Unsupervised Machine Translation using Monolingual Corpora Only
Can one build a neural machine translation model without parallel data?
Recently, the neural machine translation model has developed greatly thanks to the transformer-based encoder-decoder translation model and the corresponding parallel corpus. The parallel corpus refers to the parallel sentence/paragraph pairs that have the same meanings, but one in the source language and the other in the target language. During training, the model will encode the source language sentences, and decode autoregressively to generate the sentences in the target language fields, and the losses are calculated based on the similarity between the generated sentences and the corresponding ground truth target sentences. Therefore, the performance of transformer-based encoder-decoder model highly depends on the quality and quantity of the parallel corpus.
While there are many parallel corpus resources for commonly used languages, there are also many low-resource languages that fail to present enough parallel corpus for training, and some of them have much more monolingual resources, without translations. Is it possible to utilize those monolingual resources to do machine translations?

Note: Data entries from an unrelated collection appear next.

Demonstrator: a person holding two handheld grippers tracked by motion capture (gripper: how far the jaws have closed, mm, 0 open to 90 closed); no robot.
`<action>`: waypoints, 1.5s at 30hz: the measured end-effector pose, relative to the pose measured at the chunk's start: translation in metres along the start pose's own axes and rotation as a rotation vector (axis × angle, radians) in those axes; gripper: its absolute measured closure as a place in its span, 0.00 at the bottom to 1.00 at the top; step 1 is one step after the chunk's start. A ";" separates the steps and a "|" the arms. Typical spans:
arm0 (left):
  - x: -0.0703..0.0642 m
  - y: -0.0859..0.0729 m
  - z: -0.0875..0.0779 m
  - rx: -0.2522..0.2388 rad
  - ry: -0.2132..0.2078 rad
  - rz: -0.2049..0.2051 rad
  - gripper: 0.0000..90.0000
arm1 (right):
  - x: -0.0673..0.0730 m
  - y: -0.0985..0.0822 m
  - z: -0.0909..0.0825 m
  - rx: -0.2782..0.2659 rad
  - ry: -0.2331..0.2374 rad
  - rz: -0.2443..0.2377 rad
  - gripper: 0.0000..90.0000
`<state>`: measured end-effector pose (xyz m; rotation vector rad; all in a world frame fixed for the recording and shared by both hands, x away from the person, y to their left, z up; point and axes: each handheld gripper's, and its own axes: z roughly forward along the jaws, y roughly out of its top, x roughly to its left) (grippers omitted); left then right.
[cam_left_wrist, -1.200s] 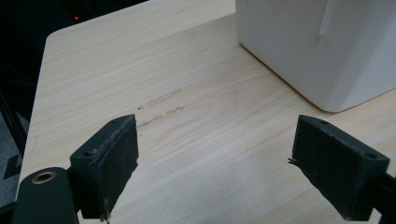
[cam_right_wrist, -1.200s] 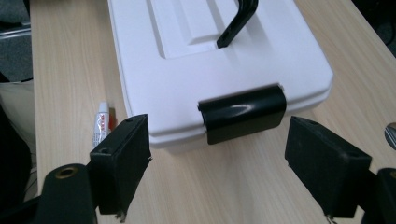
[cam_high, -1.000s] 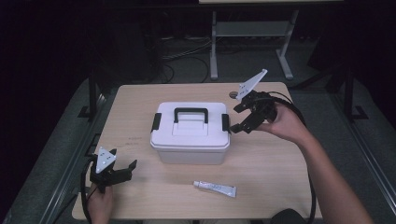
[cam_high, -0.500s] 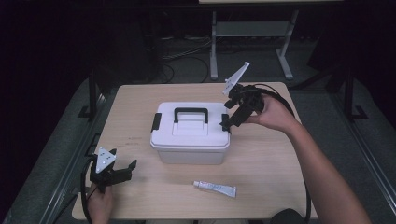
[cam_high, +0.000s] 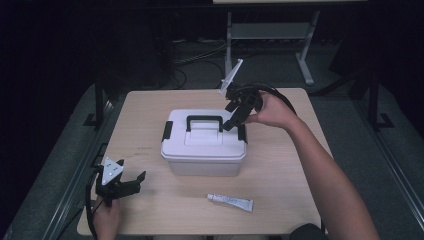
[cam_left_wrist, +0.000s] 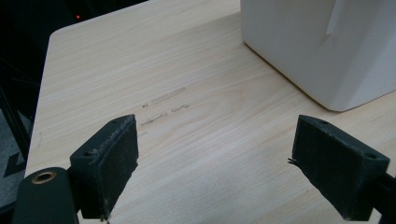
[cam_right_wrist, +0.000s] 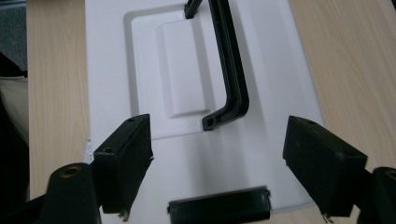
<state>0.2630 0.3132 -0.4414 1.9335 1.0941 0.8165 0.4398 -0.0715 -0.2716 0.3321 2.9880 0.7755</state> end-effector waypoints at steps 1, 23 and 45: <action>0.000 0.000 0.000 0.000 0.000 0.000 0.15 | 0.000 0.000 0.000 0.000 0.000 0.000 0.27; 0.001 0.000 0.000 -0.005 0.005 0.000 0.15 | -0.007 0.046 0.039 0.070 0.062 -0.063 0.55; 0.003 -0.001 -0.002 -0.009 0.012 -0.008 0.15 | 0.000 0.061 0.047 0.099 0.097 -0.115 0.93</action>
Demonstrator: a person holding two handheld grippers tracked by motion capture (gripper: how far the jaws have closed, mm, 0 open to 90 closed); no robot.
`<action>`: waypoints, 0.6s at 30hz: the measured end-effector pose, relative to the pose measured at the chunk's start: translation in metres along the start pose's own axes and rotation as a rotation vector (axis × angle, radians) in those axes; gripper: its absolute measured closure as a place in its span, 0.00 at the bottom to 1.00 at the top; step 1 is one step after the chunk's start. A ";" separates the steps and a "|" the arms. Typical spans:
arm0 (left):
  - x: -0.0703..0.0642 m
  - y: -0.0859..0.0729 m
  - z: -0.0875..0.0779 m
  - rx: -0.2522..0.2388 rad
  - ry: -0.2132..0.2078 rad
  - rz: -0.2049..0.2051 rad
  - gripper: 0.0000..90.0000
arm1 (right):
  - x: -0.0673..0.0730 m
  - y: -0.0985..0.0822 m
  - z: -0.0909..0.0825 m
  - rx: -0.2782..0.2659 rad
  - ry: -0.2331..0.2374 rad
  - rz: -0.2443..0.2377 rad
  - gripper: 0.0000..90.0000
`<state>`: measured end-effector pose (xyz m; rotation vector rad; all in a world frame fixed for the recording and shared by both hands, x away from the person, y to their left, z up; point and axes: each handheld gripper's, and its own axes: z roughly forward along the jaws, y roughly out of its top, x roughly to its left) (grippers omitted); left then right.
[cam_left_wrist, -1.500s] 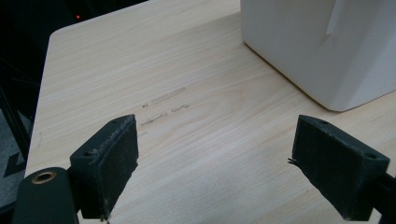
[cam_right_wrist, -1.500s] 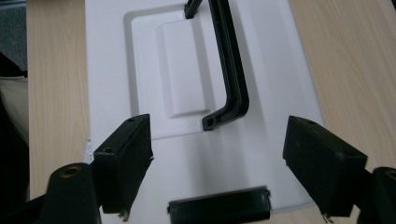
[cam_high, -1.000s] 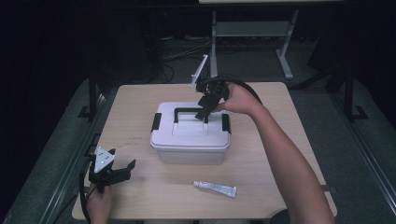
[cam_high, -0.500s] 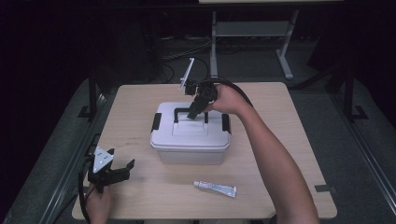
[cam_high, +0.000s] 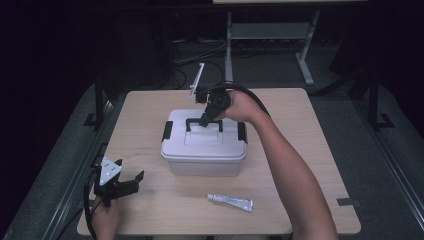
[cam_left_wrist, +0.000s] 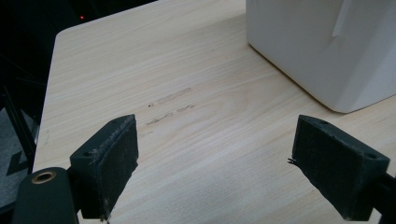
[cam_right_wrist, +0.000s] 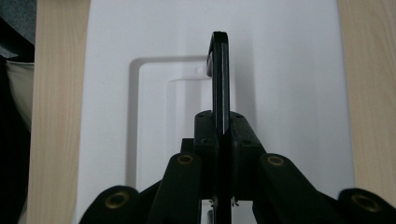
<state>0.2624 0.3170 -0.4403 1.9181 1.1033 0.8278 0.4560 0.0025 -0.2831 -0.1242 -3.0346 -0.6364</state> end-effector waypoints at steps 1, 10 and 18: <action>0.000 0.000 0.000 0.002 -0.001 0.000 0.15 | 0.000 0.000 0.000 0.002 0.001 0.000 0.93; 0.001 -0.001 0.000 0.002 0.002 -0.002 0.15 | 0.002 0.001 -0.002 -0.002 -0.009 -0.016 0.93; 0.001 -0.001 -0.001 -0.001 0.005 -0.008 0.15 | 0.004 0.001 -0.008 -0.015 -0.027 -0.024 0.93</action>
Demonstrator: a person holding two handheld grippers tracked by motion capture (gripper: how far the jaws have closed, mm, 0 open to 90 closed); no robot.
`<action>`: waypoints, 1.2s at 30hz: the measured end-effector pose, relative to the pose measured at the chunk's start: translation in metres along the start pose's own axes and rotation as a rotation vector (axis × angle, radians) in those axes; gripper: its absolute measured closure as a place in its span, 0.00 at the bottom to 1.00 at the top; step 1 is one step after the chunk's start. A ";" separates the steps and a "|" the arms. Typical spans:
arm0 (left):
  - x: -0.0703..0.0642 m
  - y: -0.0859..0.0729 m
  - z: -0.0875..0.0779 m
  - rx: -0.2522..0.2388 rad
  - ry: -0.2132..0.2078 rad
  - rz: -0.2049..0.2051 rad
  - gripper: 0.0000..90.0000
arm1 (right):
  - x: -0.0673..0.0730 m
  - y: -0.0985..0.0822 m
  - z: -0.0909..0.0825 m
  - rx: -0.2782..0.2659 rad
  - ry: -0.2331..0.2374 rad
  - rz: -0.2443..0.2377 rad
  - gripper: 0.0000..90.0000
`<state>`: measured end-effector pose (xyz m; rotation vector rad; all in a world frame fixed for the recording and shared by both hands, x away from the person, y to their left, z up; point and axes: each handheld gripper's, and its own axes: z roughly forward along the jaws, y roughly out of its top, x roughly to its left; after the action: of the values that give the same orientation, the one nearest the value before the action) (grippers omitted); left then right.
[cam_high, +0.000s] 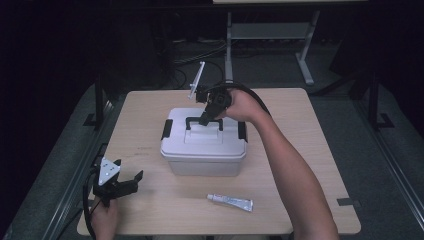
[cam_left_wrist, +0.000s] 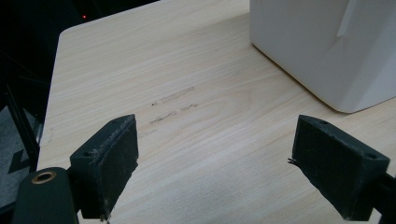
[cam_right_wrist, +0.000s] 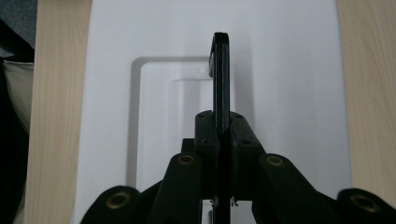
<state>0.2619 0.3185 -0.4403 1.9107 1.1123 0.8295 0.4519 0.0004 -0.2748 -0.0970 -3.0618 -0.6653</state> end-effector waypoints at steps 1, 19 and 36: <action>0.000 0.000 0.000 -0.001 0.000 0.000 0.15 | 0.001 0.000 -0.002 0.001 -0.004 0.001 0.93; 0.002 0.000 -0.001 0.003 0.003 -0.002 0.15 | 0.015 -0.009 -0.054 -0.031 -0.081 0.008 0.93; 0.003 -0.001 -0.001 0.004 0.014 -0.005 0.15 | 0.027 -0.060 -0.101 -0.075 -0.150 0.075 0.93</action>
<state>0.2618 0.3214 -0.4404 1.9076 1.1272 0.8397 0.4204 -0.0947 -0.2077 -0.2725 -3.1557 -0.8033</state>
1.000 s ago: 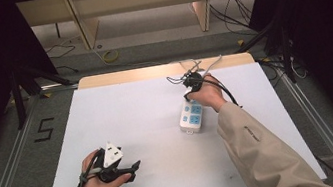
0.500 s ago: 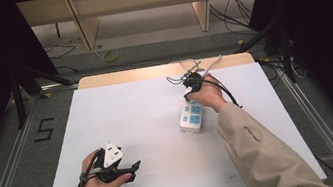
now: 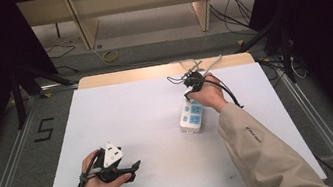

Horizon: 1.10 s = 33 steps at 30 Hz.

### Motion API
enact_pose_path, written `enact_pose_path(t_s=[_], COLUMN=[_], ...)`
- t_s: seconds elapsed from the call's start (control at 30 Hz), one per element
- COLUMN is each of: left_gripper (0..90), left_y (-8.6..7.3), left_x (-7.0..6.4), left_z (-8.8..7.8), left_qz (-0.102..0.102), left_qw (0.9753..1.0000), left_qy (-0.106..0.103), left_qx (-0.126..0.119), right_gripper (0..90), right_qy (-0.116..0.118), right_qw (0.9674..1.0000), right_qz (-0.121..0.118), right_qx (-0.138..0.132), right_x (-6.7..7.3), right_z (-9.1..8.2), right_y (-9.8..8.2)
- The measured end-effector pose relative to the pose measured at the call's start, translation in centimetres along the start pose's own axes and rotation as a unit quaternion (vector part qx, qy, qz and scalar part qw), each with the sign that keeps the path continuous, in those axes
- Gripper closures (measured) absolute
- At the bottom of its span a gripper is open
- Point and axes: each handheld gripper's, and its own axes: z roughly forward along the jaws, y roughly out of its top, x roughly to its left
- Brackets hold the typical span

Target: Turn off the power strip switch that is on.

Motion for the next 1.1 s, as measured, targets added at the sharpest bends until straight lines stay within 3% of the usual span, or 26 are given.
enact_pose_path(t_s=[0.4, 1.1], left_gripper=[21.4, 21.4], left_y=[0.0, 0.0], left_x=[0.0, 0.0], left_z=[0.0, 0.0], left_qz=[-0.001, -0.002], left_qw=[1.0000, 1.0000], left_qy=[0.001, 0.001], left_qx=[0.000, 0.001], right_gripper=[90.0, 90.0], right_qy=[0.002, 0.007], right_qw=[0.9998, 0.9991], right_qz=[0.015, 0.019], right_qx=[-0.016, -0.039], right_x=[-0.5, -1.0], right_z=[-0.8, -2.6], right_y=[-0.9, -2.7])
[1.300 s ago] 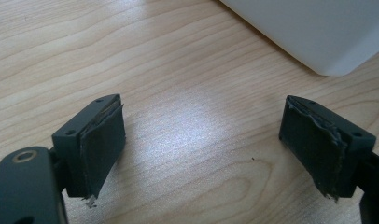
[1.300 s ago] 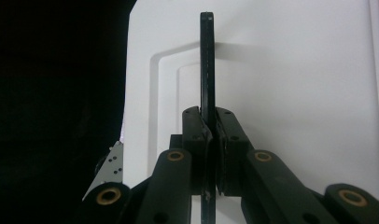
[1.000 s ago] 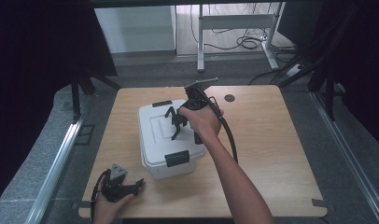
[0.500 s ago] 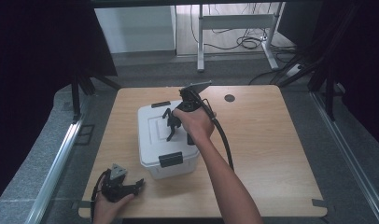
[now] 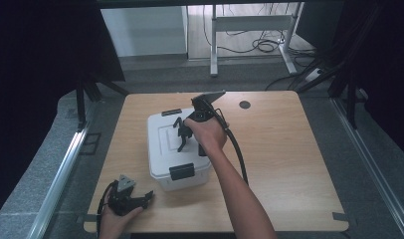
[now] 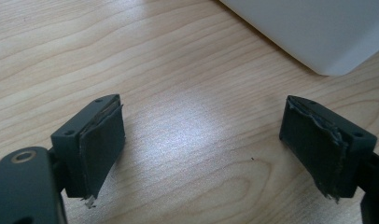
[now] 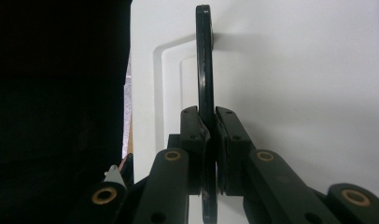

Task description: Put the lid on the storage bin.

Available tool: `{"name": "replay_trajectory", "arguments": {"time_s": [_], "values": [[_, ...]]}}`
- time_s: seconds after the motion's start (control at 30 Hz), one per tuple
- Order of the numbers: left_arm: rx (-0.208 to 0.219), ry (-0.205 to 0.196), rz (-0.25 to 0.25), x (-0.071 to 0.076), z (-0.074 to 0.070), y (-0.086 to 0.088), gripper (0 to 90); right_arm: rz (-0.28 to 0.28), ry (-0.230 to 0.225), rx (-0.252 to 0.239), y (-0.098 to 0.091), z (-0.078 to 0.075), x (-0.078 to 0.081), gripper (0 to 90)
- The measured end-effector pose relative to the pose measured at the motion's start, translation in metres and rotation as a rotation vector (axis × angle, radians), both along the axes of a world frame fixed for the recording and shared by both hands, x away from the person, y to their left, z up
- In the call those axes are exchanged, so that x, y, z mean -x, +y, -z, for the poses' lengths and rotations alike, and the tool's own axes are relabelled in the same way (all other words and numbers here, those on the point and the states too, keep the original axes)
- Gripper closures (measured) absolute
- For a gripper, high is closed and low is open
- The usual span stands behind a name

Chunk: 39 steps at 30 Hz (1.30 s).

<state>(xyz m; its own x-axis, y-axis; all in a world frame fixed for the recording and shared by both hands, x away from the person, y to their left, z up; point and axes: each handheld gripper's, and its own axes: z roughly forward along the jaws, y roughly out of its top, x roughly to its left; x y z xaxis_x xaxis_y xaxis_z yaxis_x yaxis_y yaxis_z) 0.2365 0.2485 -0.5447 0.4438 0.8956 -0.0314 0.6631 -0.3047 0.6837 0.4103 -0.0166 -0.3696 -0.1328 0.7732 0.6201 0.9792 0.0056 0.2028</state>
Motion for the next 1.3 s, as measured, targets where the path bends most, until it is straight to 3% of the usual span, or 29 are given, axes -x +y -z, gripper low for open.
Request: {"name": "replay_trajectory", "arguments": {"time_s": [0.1, 0.23, 0.27, 0.3, 0.33, 0.4, 0.43, 0.53, 0.7, 0.8, 1.03, 1.3], "values": [[-0.001, 0.0, 0.001, 0.0, 0.0, 0.0, 14.0, 0.001, 0.008, -0.011, 0.0, 0.003, -0.001, 80.2], [0.0, 0.0, 0.001, 0.0, 0.0, 0.0, 14.0, -0.013, -0.02, -0.013, -0.002, 0.007, 0.0, 73.6], [0.0, 0.0, 0.002, 0.0, 0.0, 0.0, 14.0, -0.015, -0.034, -0.018, -0.003, 0.006, 0.001, 69.9], [0.0, 0.0, 0.001, 0.0, 0.0, 0.0, 14.0, -0.015, -0.081, -0.04, -0.006, 0.002, 0.002, 61.2], [0.0, 0.0, 0.001, 0.0, 0.0, 0.0, 14.0, -0.015, -0.081, -0.04, -0.006, 0.002, 0.002, 61.2], [-0.001, 0.001, 0.001, 0.0, 0.0, 0.0, 14.0, -0.024, -0.123, -0.04, -0.01, -0.002, 0.005, 55.5], [0.002, 0.001, -0.002, 0.0, 0.0, 0.0, 14.0, -0.035, -0.183, -0.045, -0.016, -0.005, 0.009, 48.0], [0.003, 0.001, -0.003, 0.0, 0.0, 0.0, 14.0, -0.032, -0.203, -0.062, -0.023, -0.008, 0.012, 46.2], [0.0, -0.001, -0.001, 0.0, 0.0, 0.0, 14.0, -0.065, -0.302, -0.115, -0.053, -0.01, 0.031, 41.2], [0.0, -0.001, -0.001, 0.0, 0.0, 0.0, 14.0, -0.074, -0.328, -0.136, -0.064, -0.009, 0.037, 40.2], [0.001, -0.002, -0.001, 0.0, 0.0, 0.0, 14.0, -0.059, -0.417, -0.172, -0.106, 0.014, 0.062, 35.4], [0.002, -0.003, -0.002, 0.0, 0.0, 0.0, 14.0, -0.038, -0.477, -0.147, -0.146, 0.043, 0.083, 34.0]]}}
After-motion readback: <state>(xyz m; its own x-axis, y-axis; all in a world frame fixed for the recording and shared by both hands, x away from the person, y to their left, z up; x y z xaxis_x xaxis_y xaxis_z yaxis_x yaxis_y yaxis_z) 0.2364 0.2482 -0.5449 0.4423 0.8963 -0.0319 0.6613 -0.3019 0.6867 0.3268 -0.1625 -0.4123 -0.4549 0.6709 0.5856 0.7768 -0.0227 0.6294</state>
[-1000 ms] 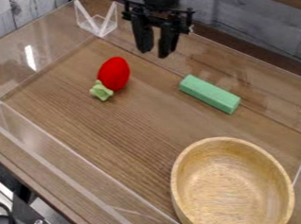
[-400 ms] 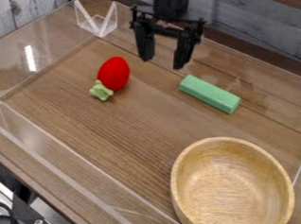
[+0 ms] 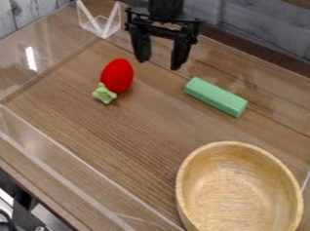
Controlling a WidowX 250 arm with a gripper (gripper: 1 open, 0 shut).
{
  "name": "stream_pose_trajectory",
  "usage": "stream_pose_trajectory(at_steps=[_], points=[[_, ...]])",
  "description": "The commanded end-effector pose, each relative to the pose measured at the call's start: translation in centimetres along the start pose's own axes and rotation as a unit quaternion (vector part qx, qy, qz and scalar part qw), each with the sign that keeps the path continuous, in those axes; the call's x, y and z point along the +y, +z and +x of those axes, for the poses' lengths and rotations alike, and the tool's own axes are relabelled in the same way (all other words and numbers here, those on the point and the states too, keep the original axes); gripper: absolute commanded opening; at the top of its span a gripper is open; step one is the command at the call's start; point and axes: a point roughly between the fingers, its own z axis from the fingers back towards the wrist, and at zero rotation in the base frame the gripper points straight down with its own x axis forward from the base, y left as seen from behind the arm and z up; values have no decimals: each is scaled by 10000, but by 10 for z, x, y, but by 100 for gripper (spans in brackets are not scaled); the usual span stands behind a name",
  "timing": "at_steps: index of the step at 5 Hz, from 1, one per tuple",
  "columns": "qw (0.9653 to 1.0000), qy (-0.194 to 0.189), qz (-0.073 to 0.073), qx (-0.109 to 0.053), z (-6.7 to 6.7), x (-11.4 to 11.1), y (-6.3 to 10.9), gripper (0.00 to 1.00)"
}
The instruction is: Move the red fruit to the left
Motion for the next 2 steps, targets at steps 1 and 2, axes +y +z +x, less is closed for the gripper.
stream_pose_trajectory(at_steps=[1, 2], points=[[9979, -511, 18, -406, -2, -2, 25, 100], [9981, -429, -25, -447, -1, -2, 30, 100]])
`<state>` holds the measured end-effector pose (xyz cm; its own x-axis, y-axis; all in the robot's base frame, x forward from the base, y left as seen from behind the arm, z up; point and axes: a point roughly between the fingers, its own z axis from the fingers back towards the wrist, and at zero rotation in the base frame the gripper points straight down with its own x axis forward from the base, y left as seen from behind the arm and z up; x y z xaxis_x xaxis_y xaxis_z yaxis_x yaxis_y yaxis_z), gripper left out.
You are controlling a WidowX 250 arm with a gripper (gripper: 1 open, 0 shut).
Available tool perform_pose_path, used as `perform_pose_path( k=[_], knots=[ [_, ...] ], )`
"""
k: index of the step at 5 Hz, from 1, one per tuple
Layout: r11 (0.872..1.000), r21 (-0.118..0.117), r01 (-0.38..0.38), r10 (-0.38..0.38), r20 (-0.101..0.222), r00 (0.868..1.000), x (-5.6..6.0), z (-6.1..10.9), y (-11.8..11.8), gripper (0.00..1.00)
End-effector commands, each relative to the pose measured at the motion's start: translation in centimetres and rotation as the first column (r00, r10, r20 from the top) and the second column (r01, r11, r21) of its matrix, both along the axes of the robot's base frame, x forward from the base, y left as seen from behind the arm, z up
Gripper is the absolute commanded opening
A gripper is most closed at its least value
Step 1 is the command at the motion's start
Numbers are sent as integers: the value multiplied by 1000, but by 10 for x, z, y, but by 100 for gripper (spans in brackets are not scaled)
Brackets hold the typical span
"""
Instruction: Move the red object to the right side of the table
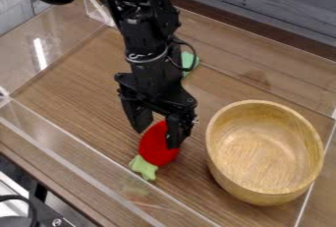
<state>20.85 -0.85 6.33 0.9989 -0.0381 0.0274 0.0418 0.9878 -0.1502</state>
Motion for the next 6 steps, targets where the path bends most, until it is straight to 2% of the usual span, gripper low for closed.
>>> perform_pose_path(
  k=[1,4,6],
  knots=[
    [1000,2,-15,15,43,999,4,8,0,100],
    [1000,2,-24,23,52,998,4,7,-1,100],
    [1000,13,-26,26,26,999,4,-6,-1,100]
  ],
)
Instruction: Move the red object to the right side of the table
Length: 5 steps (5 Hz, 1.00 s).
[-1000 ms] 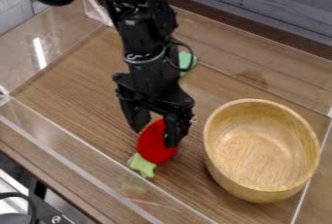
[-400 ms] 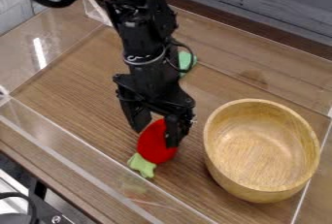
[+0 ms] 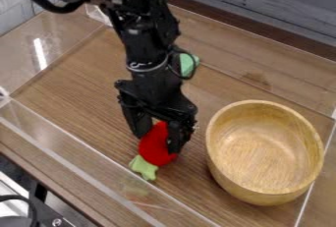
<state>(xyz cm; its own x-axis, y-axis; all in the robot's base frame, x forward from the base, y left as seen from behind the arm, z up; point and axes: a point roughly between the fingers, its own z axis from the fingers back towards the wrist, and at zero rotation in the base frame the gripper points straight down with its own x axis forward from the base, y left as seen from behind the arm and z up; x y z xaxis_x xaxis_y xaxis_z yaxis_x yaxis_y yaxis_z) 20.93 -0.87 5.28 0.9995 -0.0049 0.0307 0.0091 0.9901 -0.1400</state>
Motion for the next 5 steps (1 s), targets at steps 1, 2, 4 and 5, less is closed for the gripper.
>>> perform_pose_path(
  k=[1,2,4,5],
  knots=[
    [1000,7,5,-5,12,1000,3,0,-1,100],
    [1000,7,1,-1,6,1000,3,-3,-1,0],
    [1000,-1,-3,3,5,1000,5,3,-1,0],
    [1000,-7,-1,1,10,1000,8,9,-1,0]
  ],
)
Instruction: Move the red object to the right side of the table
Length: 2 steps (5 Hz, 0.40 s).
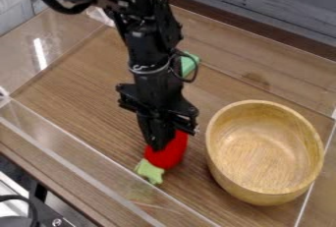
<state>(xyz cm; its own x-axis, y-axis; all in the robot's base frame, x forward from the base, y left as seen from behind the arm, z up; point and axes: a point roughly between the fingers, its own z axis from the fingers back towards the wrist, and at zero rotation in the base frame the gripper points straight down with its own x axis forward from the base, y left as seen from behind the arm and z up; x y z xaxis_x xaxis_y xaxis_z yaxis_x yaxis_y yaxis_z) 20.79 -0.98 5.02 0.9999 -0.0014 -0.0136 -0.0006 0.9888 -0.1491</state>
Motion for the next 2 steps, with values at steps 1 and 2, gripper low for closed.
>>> perform_pose_path(
  k=[1,2],
  knots=[
    [1000,-6,3,-2,65,998,13,20,-1,0],
    [1000,-24,-1,3,93,996,25,35,-5,0]
  ],
)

This might look crazy - imagine that when someone learns a new language but he/she is not told the translations for a sentence. It is indeed not be able to be achieved by a traditional neural machine translation model. However, with the help of unsupervised learning, it is possible to use only monolingual corpus to achieve a fair performance on many machine translation tasks. The method is proposed by G. Lample et al. in 2017 in the Facebook AI Research Group and the Sorbonne University. Let's take a further look at how this work bridges the gap between two unpaired languages.
Motivations and Overview
As previously discussed, the proposed method is unsupervised. The key problem here is how to self-align the same meanings from different languages. Specifically, in the embedding spaces of two different languages, the words and sentences that have similar meanings should be mapped to each other. To see this clearly, let's first visually take a look at the word-level map, which is proposed by the same research group in the paper "Word Translation Without Parallel Data"[2].
As suggested in the image, to map embedding of two different languages in the word level, it is possible to learn a matrix $$W$$ that transforms the embedding of the words in one language to words in the other language. The key idea here is, to map the languages is equivalent to mapping the embedding space of the languages.
In this work, the map is also done by learning to properly map the embedding space. However, different from their word-level work, they no longer map one language to the other one directly. Instead, they achieve the map by learning a shared latent space. This is a more natural way in sentence-level translation, since in an encoder-decoder MT model, the encoder exactly transforms the sentences from the source space to a latent space. If the latent spaces of two different languages are actually shared, the alignment is done without a need for supervised inputs, or parallel sentence pairs.
Methods
The proposed method is demonstrated in the figure below.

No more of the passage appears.